Problem description:
Retype the listing in full. Change nothing.

[[ Data extract, beginning ]]

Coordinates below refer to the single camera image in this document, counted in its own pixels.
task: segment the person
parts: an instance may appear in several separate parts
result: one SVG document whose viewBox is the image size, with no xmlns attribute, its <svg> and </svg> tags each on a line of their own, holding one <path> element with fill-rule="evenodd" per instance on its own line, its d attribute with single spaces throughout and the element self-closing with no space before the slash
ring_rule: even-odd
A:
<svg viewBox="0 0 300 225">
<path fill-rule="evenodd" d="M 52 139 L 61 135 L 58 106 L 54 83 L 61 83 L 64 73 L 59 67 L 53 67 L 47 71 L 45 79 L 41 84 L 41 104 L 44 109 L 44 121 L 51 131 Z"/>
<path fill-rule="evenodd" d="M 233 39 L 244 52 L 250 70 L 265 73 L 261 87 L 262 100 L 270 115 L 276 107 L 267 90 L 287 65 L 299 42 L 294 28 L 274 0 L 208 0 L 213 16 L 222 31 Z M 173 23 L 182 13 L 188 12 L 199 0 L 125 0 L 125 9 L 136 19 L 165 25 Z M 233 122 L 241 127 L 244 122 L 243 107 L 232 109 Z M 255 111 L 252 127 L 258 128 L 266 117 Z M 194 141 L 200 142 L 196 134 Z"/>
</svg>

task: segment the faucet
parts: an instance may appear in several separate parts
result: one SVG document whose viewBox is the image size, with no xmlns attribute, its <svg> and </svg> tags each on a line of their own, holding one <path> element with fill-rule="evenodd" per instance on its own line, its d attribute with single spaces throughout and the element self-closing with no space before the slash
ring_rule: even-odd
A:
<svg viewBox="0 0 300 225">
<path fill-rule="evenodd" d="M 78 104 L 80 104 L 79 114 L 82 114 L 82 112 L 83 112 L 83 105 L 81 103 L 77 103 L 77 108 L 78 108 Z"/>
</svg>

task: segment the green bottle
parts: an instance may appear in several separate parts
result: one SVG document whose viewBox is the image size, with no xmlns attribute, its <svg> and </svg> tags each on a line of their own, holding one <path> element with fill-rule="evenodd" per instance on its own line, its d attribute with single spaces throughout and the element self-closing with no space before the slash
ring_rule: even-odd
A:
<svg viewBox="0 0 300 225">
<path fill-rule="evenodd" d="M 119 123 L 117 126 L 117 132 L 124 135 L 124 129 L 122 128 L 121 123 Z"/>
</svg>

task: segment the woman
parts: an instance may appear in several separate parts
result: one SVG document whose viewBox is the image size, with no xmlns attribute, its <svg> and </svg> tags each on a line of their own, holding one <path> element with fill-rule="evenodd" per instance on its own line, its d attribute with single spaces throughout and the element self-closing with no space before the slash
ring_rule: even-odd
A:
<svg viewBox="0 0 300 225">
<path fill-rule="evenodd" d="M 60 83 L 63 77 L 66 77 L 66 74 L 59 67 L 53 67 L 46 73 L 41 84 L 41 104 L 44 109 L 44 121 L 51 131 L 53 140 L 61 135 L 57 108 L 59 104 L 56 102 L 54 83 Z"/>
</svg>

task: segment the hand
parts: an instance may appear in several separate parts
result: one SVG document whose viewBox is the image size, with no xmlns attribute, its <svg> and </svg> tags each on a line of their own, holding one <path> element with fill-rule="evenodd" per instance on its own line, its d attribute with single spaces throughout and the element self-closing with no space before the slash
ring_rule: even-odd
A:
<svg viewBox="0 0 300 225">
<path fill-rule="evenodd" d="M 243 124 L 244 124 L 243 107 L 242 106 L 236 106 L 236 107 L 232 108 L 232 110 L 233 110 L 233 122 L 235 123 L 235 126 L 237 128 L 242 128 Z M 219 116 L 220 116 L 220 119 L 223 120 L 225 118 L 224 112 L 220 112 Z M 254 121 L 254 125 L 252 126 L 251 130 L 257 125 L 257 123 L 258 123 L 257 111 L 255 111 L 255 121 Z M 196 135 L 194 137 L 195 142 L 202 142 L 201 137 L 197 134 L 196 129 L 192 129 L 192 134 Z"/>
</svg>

[[ Data extract, end ]]

Worked solution:
Coordinates below refer to the single camera image in this document, counted in its own pixels.
task: segment the person
parts: an instance may appear in several separate parts
result: one SVG document whose viewBox is the image size, with no xmlns attribute, its <svg> and </svg> tags each on a line of their own, holding one <path> element with fill-rule="evenodd" per instance on its own line, its d attribute with single spaces throughout and the element self-closing with no space before the slash
ring_rule: even-odd
A:
<svg viewBox="0 0 300 225">
<path fill-rule="evenodd" d="M 52 139 L 61 135 L 58 106 L 54 83 L 61 83 L 64 73 L 59 67 L 53 67 L 47 71 L 45 79 L 41 84 L 41 104 L 44 109 L 44 121 L 51 131 Z"/>
<path fill-rule="evenodd" d="M 233 39 L 244 52 L 250 70 L 265 73 L 261 87 L 262 100 L 270 115 L 276 107 L 267 90 L 287 65 L 299 42 L 294 28 L 274 0 L 208 0 L 213 16 L 222 31 Z M 173 23 L 182 13 L 188 12 L 199 0 L 125 0 L 125 9 L 136 19 L 165 25 Z M 233 122 L 241 127 L 244 122 L 243 107 L 232 109 Z M 255 111 L 252 127 L 258 128 L 266 117 Z M 194 141 L 200 142 L 196 134 Z"/>
</svg>

task: segment the faucet
parts: an instance may appear in several separate parts
result: one SVG document whose viewBox is the image size, with no xmlns attribute, its <svg> and </svg> tags each on a line of their own, holding one <path> element with fill-rule="evenodd" per instance on its own line, its d attribute with single spaces throughout and the element self-closing with no space before the slash
ring_rule: even-odd
A:
<svg viewBox="0 0 300 225">
<path fill-rule="evenodd" d="M 78 104 L 80 104 L 79 114 L 82 114 L 82 112 L 83 112 L 83 105 L 81 103 L 77 103 L 77 108 L 78 108 Z"/>
</svg>

task: segment the green bottle
parts: an instance may appear in several separate parts
result: one SVG document whose viewBox is the image size, with no xmlns attribute, its <svg> and </svg> tags each on a line of their own, holding one <path> element with fill-rule="evenodd" per instance on its own line, its d attribute with single spaces throughout and the element self-closing with no space before the slash
ring_rule: even-odd
A:
<svg viewBox="0 0 300 225">
<path fill-rule="evenodd" d="M 119 123 L 117 126 L 117 132 L 124 135 L 124 129 L 122 128 L 121 123 Z"/>
</svg>

task: segment the woman
parts: an instance may appear in several separate parts
result: one SVG document whose viewBox is the image size, with no xmlns attribute, its <svg> and </svg> tags each on a line of their own, holding one <path> element with fill-rule="evenodd" per instance on its own line, its d attribute with single spaces throughout and the element self-closing with no space before the slash
ring_rule: even-odd
A:
<svg viewBox="0 0 300 225">
<path fill-rule="evenodd" d="M 60 83 L 63 77 L 66 77 L 66 74 L 59 67 L 53 67 L 46 73 L 41 84 L 41 104 L 44 109 L 44 121 L 51 131 L 53 140 L 61 135 L 57 108 L 59 104 L 56 102 L 54 83 Z"/>
</svg>

task: segment the hand
parts: an instance may appear in several separate parts
result: one SVG document whose viewBox is the image size, with no xmlns attribute, its <svg> and </svg> tags each on a line of their own, holding one <path> element with fill-rule="evenodd" per instance on its own line, its d attribute with single spaces throughout and the element self-closing with no space before the slash
ring_rule: even-odd
A:
<svg viewBox="0 0 300 225">
<path fill-rule="evenodd" d="M 243 124 L 244 124 L 243 107 L 242 106 L 236 106 L 236 107 L 232 108 L 232 110 L 233 110 L 233 122 L 235 123 L 235 126 L 237 128 L 242 128 Z M 219 116 L 220 116 L 220 119 L 223 120 L 225 118 L 224 112 L 220 112 Z M 254 121 L 254 125 L 252 126 L 251 130 L 257 125 L 257 123 L 258 123 L 257 111 L 255 111 L 255 121 Z M 196 135 L 194 137 L 195 142 L 202 142 L 201 137 L 197 134 L 196 129 L 192 129 L 192 134 Z"/>
</svg>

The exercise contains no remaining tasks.